Abstract

Fully glazed buildings have increased in popularity throughout the world's building sector. Office buildings are often especially designed with a high glazing ratio to fulfil representative architectural tasks. However, a high glazing ratio is also likely to result in a high solar load and glare problems, which cause an unsatisfactory working environment that can reduce employee productivity severely. Furthermore, it creates high cooling loads resulting in immense maintenance costs. Solutions provide light direction to illuminate the space naturally and shading to avoid glare as well as to reduce cooling loads.

Many studies have been carried out on thermal comfort, others on lighting issues, but mostly under artificial lighting conditions or under the exclusion of sunny conditions. The performance of light directing elements under sunny conditions and the resulting lighting quality so far has not been investigated. Especially under sunny conditions, however, conflict between the use of daylight, the need for solar protection, and the view to the outside occur and have not been assessed.

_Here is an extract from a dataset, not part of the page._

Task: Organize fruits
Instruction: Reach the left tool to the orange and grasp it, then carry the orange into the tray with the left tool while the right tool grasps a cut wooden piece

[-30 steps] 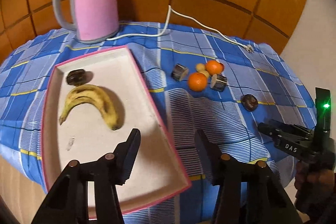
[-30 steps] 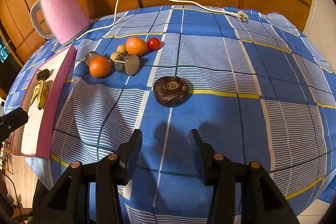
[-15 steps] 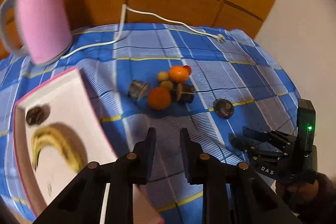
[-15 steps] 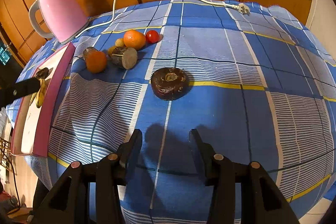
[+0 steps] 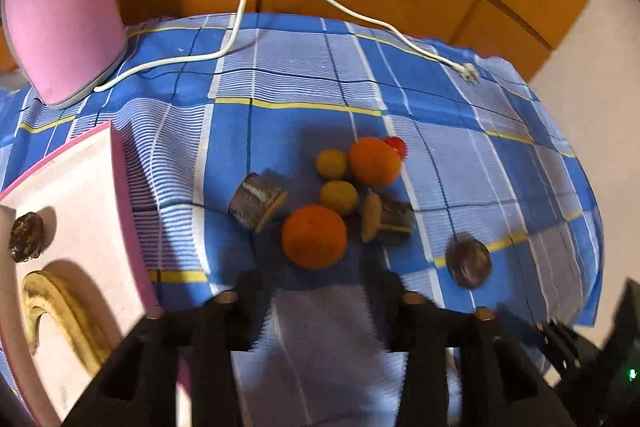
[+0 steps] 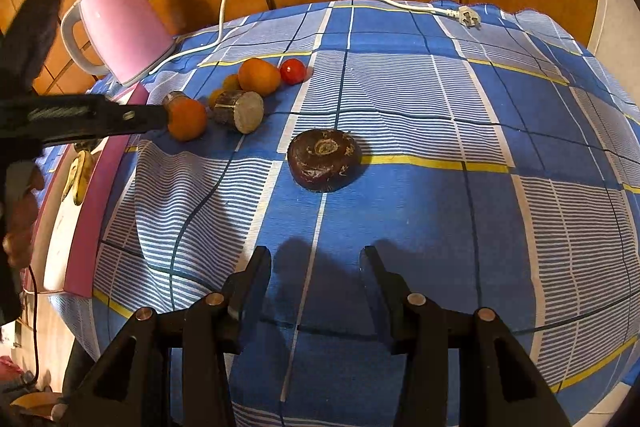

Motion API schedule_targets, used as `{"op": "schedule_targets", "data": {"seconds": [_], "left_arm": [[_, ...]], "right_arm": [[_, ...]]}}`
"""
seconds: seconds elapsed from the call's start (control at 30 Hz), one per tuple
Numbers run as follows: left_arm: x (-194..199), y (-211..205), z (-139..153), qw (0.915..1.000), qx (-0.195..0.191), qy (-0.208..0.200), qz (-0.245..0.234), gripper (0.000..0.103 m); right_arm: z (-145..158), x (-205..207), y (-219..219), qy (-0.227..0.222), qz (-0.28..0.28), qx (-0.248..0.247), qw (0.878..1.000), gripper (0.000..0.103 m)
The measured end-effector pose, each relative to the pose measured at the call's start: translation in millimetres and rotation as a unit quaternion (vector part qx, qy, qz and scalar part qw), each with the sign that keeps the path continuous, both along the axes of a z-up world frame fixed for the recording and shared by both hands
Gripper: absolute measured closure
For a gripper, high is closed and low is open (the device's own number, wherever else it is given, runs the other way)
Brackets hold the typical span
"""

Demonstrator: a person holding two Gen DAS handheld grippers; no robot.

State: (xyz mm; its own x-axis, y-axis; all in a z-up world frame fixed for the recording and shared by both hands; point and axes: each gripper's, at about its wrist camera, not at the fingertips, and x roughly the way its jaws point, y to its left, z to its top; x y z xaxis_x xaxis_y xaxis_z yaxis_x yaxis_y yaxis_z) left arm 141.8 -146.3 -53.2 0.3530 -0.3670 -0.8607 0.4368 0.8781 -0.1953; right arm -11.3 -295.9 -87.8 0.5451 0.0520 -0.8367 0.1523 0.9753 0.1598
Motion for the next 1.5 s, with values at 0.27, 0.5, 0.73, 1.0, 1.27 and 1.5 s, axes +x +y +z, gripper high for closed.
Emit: {"op": "schedule_targets", "data": {"seconds": [0.27,0.5,0.73,1.0,1.27,1.5], "left_arm": [[14,-5,-23,0.9999,-0.007,0.009,0.012,0.063],[-28,5,-8,0.9994,-0.014,-0.032,-0.005,0.063],[-84,22,-2,0.9974,-0.019,-0.058,-0.038,0.063],[-110,43,0,0.996,-0.032,-0.067,-0.05,0.063],[-109,70,4,0.995,-0.08,-0.055,-0.023,0.063],[-111,77,9,0.9937,-0.093,-0.059,-0.018,0.063]], "right_arm": [[-1,0,1,0.0,0.004,-0.001,1.0,0.056],[-2,-1,4,-0.003,0.011,-0.014,1.0,0.054],[-2,1,6,0.0,0.018,-0.008,1.0,0.046],[23,4,10,-0.014,0.043,-0.01,0.999,0.047],[40,41,17,-0.027,0.062,0.024,0.997,0.047],[35,87,25,-0.012,0.067,0.049,0.996,0.047]]}}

To fill this gap an intensive monitoring program has been conducted at the University of Dortmund investigating different innovative shading and light directing devices (2001–2006). Simultaneously user acceptance studies have been carried out to evaluate lighting quality issues. This paper discusses some of the results on the subjective rating of the indoor lighting environment. Space and light perception often does neither correspond with the lighting levels set in regulations mostly for artificial lighting conditions nor the control strategies for shading devices. The objective of the work was to clarify the interdependencies between the conflicting needs and to point out user preferences which are important for a productive environment.